[GIVEN INFORMATION]:
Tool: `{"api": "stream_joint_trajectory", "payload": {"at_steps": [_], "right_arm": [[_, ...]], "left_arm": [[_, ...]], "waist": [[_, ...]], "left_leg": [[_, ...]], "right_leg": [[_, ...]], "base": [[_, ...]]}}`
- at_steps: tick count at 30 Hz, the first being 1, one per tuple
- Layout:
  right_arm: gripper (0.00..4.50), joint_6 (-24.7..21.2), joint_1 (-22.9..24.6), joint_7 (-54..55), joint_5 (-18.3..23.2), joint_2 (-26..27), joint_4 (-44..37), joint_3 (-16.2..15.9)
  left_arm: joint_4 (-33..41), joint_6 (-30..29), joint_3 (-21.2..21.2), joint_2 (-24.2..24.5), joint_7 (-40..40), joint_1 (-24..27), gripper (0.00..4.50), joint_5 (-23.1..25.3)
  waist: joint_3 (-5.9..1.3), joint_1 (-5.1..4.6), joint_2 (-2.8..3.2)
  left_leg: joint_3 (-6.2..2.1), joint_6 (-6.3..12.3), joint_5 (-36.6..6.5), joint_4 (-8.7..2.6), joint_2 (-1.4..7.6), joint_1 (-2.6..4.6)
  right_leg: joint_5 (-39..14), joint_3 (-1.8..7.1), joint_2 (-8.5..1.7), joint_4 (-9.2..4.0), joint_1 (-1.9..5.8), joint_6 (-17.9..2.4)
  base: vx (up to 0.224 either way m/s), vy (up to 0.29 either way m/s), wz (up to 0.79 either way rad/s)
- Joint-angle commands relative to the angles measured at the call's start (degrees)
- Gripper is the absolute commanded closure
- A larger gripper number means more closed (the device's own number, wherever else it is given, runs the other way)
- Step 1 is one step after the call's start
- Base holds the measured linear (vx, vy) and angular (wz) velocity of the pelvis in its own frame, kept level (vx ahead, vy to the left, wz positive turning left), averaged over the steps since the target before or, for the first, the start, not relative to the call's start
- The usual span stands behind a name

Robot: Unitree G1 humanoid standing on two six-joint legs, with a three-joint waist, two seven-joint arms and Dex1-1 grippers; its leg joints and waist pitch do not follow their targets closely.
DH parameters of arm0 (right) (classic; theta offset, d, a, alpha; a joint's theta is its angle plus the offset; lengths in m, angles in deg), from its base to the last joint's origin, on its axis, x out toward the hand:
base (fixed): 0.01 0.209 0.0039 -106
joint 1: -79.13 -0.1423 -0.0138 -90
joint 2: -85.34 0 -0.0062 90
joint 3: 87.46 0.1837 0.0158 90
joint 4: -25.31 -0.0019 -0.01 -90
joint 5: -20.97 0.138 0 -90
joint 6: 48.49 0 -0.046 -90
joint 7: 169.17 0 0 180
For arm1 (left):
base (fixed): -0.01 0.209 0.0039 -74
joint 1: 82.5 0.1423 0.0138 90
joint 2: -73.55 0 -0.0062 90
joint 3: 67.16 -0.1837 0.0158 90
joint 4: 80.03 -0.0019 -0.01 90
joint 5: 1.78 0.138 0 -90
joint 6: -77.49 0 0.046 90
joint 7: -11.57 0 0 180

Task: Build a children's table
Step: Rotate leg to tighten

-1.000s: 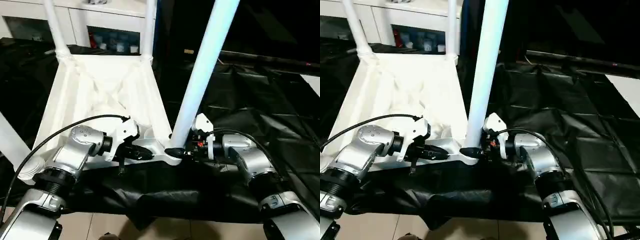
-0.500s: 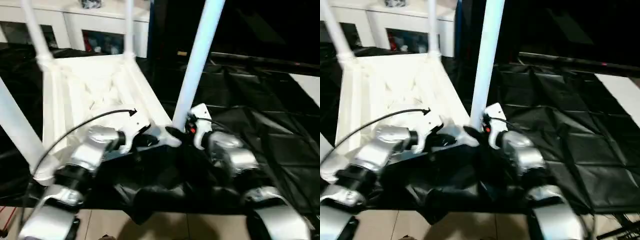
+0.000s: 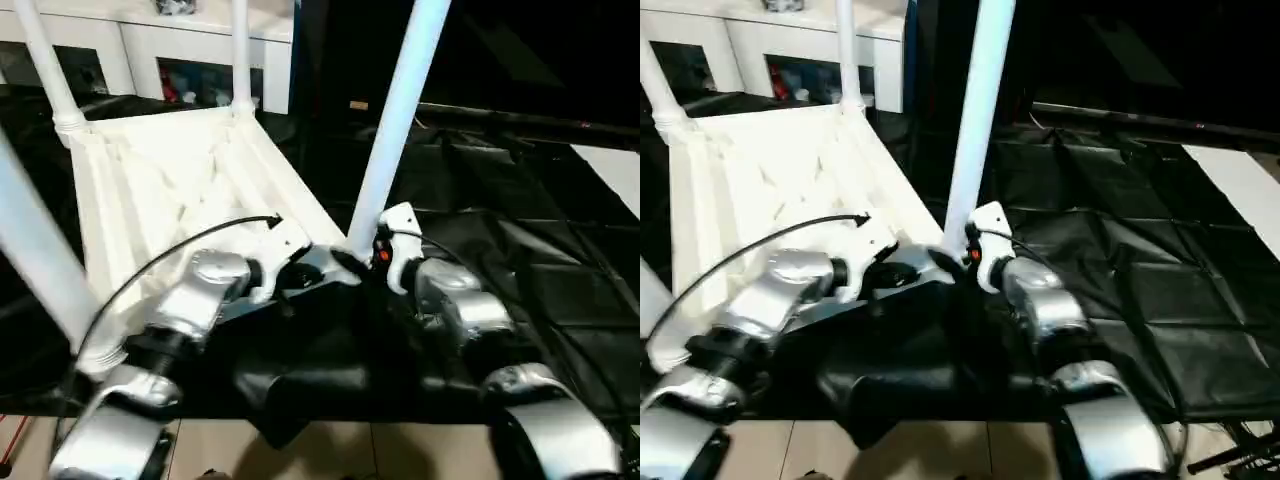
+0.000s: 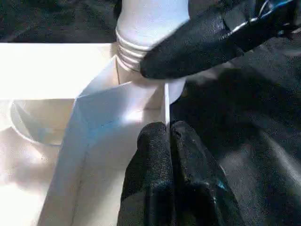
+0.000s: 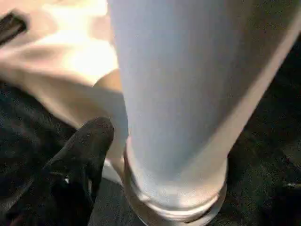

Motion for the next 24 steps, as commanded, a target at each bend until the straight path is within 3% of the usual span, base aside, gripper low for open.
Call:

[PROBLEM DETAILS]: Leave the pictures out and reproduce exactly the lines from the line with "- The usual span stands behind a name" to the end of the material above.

[EXERCISE RESULT]:
- The usual span stands behind a name

Robot: Unitree G1 humanoid standing on two six-joint legs, with a three-joint waist, two seven-joint arms and Dex1-1 grippers; its leg joints and waist pitch do not follow their targets closely.
DH parameters of arm0 (right) (classic; theta offset, d, a, alpha; a joint's theta is its angle plus the offset; lengths in m, angles in deg), from its base to the last joint's origin, on its axis, x out toward the hand:
base (fixed): 0.01 0.209 0.0039 -106
joint 1: -79.13 -0.1423 -0.0138 -90
joint 2: -85.34 0 -0.0062 90
joint 3: 87.46 0.1837 0.0158 90
joint 4: -25.31 -0.0019 -0.01 -90
joint 5: -20.97 0.138 0 -90
joint 6: 48.49 0 -0.046 -90
joint 7: 169.17 0 0 180
For arm1 (left):
base (fixed): -0.01 0.209 0.0039 -74
joint 1: 82.5 0.1423 0.0138 90
joint 2: -73.55 0 -0.0062 90
joint 3: 67.16 -0.1837 0.0158 90
joint 4: 80.03 -0.0019 -0.01 90
joint 5: 1.78 0.138 0 -90
joint 6: -77.49 0 0.046 90
joint 7: -11.57 0 0 180

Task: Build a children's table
Step: Rotate leg to tighten

-1.000s: 
-0.500s: 
+0.000s: 
+0.000s: 
+0.000s: 

Motion for the next 24 steps, as commanded, a target at each bend until the straight path is within 3% of the usual span, base aside, gripper low for open.
Call:

The output for this exercise is finished.